It's that time of year.
The time of reflection. Of letting go, and letting die, all of the parts of our lives that are no longer serving. The parts that maybe we got a little carried away with (or in, or by) in the excitement of spring and summer blooming. It is a time of choosing, firmly, those things we are committed to. A time of remembering our big picture vision, and our deepest why. Of hunkering down and showing up to what truly matters.
Each year about this time, I learn to a deeper degree the importance of integrity. The importance of being clear in my communications with others about what I want, what I need, and what I am willing to offer. The importance of trusting in my own choosing. The cost of not doing so, it seems, gets higher and higher each year.
It is also a time of justice (or karma). A time of reckoning. A time of coming to face our deeper truth; our soul; the part of us that is connected to the larger web of Life. This is the part of us that feels deeply the impact of our indulgences and frivolities on ourselves, others and the world.
Autumn is a time of being stripped down and bared to the world in our raw humanity - destructive self-indulgent patterns, egoic manipulations, warts and blemishes, and all. There is no hiding from autumn's desquamation.
The process of receiving fall's truth often results in some kind of death, and a humbling of our egos. As I related to a good friend a few weeks ago (after receiving a dose of my own truth), truth often feels like a smack-down. Like we have been chasing the stars in some magical world and all of a sudden a force of Life larger than us flicks us out of the sky and says, lovingly, but firmly, "Get back down on Earth, Earthling."
We are left feeling defeated, exposed, and humbled. But also peaceful, and kind of relieved. More deeply trusting that we do not need to hold it all ourselves. Trusting that we can surrender to Life. Trusting that there is justice inherent in the laws of the natural world.

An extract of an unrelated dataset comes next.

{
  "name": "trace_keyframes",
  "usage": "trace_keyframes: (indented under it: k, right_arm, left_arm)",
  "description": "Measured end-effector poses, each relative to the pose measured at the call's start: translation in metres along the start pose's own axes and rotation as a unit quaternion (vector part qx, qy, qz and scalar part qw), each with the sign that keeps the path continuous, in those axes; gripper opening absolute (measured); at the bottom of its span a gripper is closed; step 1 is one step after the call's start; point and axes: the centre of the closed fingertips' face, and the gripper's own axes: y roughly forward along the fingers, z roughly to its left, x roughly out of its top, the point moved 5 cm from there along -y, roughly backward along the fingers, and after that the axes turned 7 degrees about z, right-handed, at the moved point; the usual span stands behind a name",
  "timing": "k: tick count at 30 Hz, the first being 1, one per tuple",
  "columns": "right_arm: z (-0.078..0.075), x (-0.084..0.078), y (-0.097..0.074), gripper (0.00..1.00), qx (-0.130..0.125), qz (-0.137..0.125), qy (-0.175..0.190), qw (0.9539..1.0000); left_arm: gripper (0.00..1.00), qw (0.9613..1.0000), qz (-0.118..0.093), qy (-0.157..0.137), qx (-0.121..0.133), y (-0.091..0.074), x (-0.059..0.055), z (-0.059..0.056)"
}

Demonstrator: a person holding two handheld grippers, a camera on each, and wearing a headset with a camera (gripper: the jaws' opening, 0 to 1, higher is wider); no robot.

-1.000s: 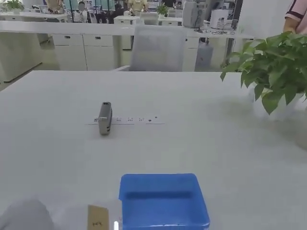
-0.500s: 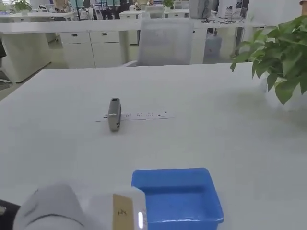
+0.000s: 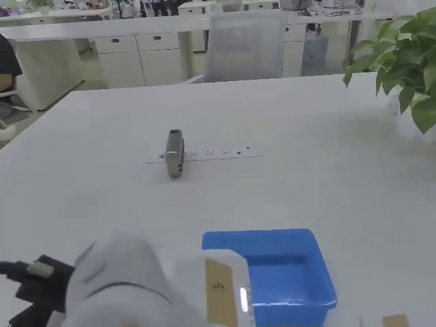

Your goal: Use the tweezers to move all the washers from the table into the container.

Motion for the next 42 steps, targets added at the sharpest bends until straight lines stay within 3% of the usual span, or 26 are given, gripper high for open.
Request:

In this space of death we are always asked to let go. Things we were pursuing excitedly will suddenly fall away. Things we thought we wanted will no longer hold any appeal. People will leave. Opportunities will vanish. We will simply no longer have energy for anything that is not 100% true. And so we let go. Or it lets go of us. The letting go is not easy, but it is necessary. We must experience death.
In this space of death we grieve, and we also receive a gift - a gift of space. Space where we can feel deep into the cavity of our hearts and hear the calling, the longings, the deepest desires of our own soul. Space where we can hear with new clarity our truth.
Like the rock in the riverbed, water will continue to rush around us, but we will be settled. Settled in for the long winter nights ahead.
Stripped down, our truth is clear. Humbled, we have courage to speak it.
This is the space from which we can make true commitments.
So walk through these autumn months slowly, with as must intention and presence as you can muster. Allow yourself your grief. Spend some time feeling into the longings that emerge from deep within your heart. Honour the truth of what you find there. Slowly, with the heaviness of a heart that is settled, begin to speak your new desires and promises into the world.
Be sure, also, to take a moment, amidst the grief and the quiet and the revelations, to celebrate all that has brought you to this place of deeper knowing of yourself. Be endlessly grateful for the deeper vein of Life that flows through you - the part of you that intuitively knows and yearns to live from a place of Justice, and that calls you home again and again, to your unique conversation in the world.